Ce sont tous des exemples de manque d'humilité. Aucun prêtre ne devrait
recevoir des gens pareils au sein de l'Eglise pour la simple raison qu'ils
n'aiment pas et n'acceptent pas l'Eglise et son Maître le Christ. Il n'y a
qu'un seul critère pour entrer dans l'Eglise orthodoxe, c'est parce que vous
êtes convaincus que c'est pour votre salut personnel, pour votre survie
spirituelle, parce que c'est la sainte volonté de Dieu pour vous, parce que
vous savez que c'est votre demeure spirituelle, et que quelqu'en soit le prix,
vous ne pourrez jamais être rien d'autre.
Récemment, un prêtre qui avait reçu des gens dans
l'Eglise au cours des vingt dernières années me raconta que la liste de gens
qu'il avait reçus et qui avaient fait défection était plus longue que celle de
ceux qu'il avait reçus et qui avaient persévéré.
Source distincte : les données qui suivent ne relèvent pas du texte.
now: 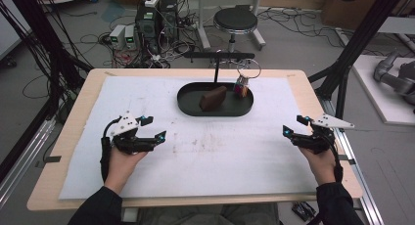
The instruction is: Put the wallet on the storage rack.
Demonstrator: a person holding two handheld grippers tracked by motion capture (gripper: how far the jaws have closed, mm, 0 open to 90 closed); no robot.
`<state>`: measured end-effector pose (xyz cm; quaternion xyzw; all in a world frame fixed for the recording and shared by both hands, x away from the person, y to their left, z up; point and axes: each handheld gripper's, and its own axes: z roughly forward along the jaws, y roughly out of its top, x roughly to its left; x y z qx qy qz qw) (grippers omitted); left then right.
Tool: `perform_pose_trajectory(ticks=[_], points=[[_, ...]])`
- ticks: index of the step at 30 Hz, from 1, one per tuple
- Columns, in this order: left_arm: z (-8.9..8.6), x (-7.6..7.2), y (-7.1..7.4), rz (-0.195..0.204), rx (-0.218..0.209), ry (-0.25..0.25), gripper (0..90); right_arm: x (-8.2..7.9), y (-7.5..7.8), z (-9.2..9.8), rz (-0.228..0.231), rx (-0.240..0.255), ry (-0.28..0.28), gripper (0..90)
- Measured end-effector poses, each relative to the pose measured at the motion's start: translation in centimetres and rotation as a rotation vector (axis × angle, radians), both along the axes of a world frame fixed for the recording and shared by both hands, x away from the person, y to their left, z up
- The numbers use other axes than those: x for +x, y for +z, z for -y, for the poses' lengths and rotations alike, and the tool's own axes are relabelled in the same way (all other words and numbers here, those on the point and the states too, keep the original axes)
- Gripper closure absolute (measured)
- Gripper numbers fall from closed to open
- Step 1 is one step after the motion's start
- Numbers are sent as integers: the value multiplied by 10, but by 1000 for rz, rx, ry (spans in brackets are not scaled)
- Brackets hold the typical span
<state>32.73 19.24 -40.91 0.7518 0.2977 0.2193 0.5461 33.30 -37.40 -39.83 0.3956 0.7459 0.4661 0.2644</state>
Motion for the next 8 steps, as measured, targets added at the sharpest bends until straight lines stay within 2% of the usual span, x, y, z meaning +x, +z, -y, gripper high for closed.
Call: perform_pose_trajectory(ticks=[8], points=[[-3, 0, -1, -11, -17, 6, 248, 2, -1, -1, -6, 1, -1, 263]])
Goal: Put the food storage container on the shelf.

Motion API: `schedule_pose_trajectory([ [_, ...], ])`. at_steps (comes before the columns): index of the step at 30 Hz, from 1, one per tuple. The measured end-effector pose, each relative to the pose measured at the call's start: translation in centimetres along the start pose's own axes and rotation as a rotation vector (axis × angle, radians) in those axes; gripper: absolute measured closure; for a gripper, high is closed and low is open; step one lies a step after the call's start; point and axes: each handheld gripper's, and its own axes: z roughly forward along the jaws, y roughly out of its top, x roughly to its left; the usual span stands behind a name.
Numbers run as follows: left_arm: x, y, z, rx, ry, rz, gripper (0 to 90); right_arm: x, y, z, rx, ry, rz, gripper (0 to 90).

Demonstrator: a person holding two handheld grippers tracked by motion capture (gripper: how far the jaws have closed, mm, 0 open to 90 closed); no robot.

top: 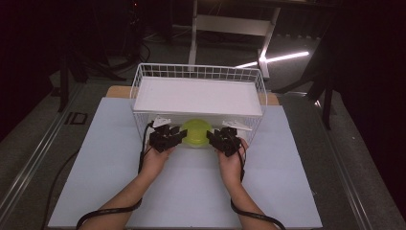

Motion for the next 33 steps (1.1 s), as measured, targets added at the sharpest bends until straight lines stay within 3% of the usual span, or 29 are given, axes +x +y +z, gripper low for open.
schedule_pose_trajectory([
  [5,0.3,0.1,0.3,-0.013,-0.006,-0.013,56.8,-0.1,0.2,0.3,-0.004,-0.01,0.008,56.6],
  [8,0.7,0.0,0.2,-0.019,-0.02,-0.032,55.5,-0.1,0.3,0.3,-0.017,0.017,0.028,52.8],
  [14,0.7,-0.4,-0.4,-0.044,-0.017,-0.025,52.3,0.4,0.3,-0.2,-0.033,0.021,-0.007,50.9],
  [18,0.5,-0.6,-1.2,-0.063,-0.044,-0.062,50.1,0.9,0.2,-1.0,-0.042,0.02,-0.038,48.5],
  [22,0.4,-0.6,-1.6,-0.056,-0.044,-0.042,47.3,1.2,-0.1,-1.7,-0.04,0.015,-0.041,48.6],
  [23,0.1,-0.6,-2.7,-0.073,-0.041,-0.017,43.7,1.4,-0.6,-2.2,-0.051,0.016,-0.04,49.7],
  [26,0.0,-0.8,-3.2,-0.078,-0.033,-0.024,37.3,1.5,-1.0,-2.5,-0.044,0.024,-0.036,51.5],
  [27,0.0,-1.1,-3.6,-0.074,-0.06,0.009,37.3,1.5,-1.3,-2.5,-0.035,0.022,-0.041,52.3],
  [28,-0.4,-1.5,-4.1,-0.069,-0.057,0.075,23.7,1.7,-1.9,-2.6,-0.023,0.021,-0.058,57.1],
  [30,-0.5,-1.6,-4.3,-0.064,-0.055,0.08,21.3,1.8,-2.4,-2.4,0.005,0.013,-0.069,61.0],
  [33,-0.9,-2.6,-4.8,-0.046,-0.084,0.068,10.2,2.1,-3.1,-2.0,0.044,0.019,-0.075,76.8],
])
Ce prêtre est relativement
prudent quand il s'agit de recevoir les gens, mais je connais deux autres
paroisses où la liste des défections est au moins vint fois plus longue que
celle des persévérants. Dans les deux cas, je dois admettre que c'est la
politique de la paroisse qui est à remettre en cause. Présentez-vous y et
demandez, et vous serez automatiquement reçus dans l'Eglise endéans les deux
semaines, sans la moindre instruction.
Mais pourquoi alors est-ce que des gens abandonnent la
pratique de la foi à laquelle ils ont choisit d'appartenir de leur plein gré?
Si nous examinons cette question, peut-être pourrons-nous apprendre quelques
leçons qui sont utiles pour nous et qui pourrons nous aider à rester un fidèle
orthodoxe.
Tout d'abord, nous devons nous examiner nous-mêmes. A
quoi sommes-nous en fait attachés dans l'Eglise? Il y en a qui disent :
"C'était si merveilleux à l'église aujourd'hui! Le chant était si beau,
l'encens sentait si bon!" Des paroles pareilles me font penser qu'il est
peu probable que cette personne revienne. De telles personnes semblent avoir un
feu intérieur qui éclate dans un jaillissement d'enthousiasme et d'émotion.
Mais comme tous les feux vifs, ils brûlent vite et ne laissent que des cendres
froides. Cet attachement aux apparences et à l'exotisme est dangereux, parce
que nous passons à côté de l'essentiel.
L'attachement aux apparences peut s'étendre aux vêtements, langues, nourriture
et folklore étrangers. Je me souviens d'une paroisse russe en Belgique, on
savait directement qui y étaient les convertis : les hommes portaient des
barbes de paysans russes du XIXe siècle,
et les femmes portaient des longues jupes sans élégance et semblaient porter
une nappe de table sur la tête. Vous saviez qui étaient les Russes parce qu'ils
étaient habillés normalement. Dans une paroisse grecque ici, il y avait deux
prêtres, un Grec et un converti. Vous reconnaissiez directement qui était le
converti parce qu'il portait d'énormes robes à large manches et un énorme
chapeau-cheminée sur sa tête ; le Grec ne portait qu'une tunique. Dans une
autre paroisse russe, les Russes parlaient toujours de chanter, de Noël et de
Pâques, mais les "convertis" (et c'est bien ce qu'ils étaient) parlaient
de "psalmodier" et "la Nativité" et "Pascha." Un
vrai Russe, né en Union Soviétique, me raconta un peu cruellement pourquoi il
aimait le converti de sa paroisse "parce qu'il me fait marrer avec tout
son folklore." Le zèle non-éclairé est toujours ridicule.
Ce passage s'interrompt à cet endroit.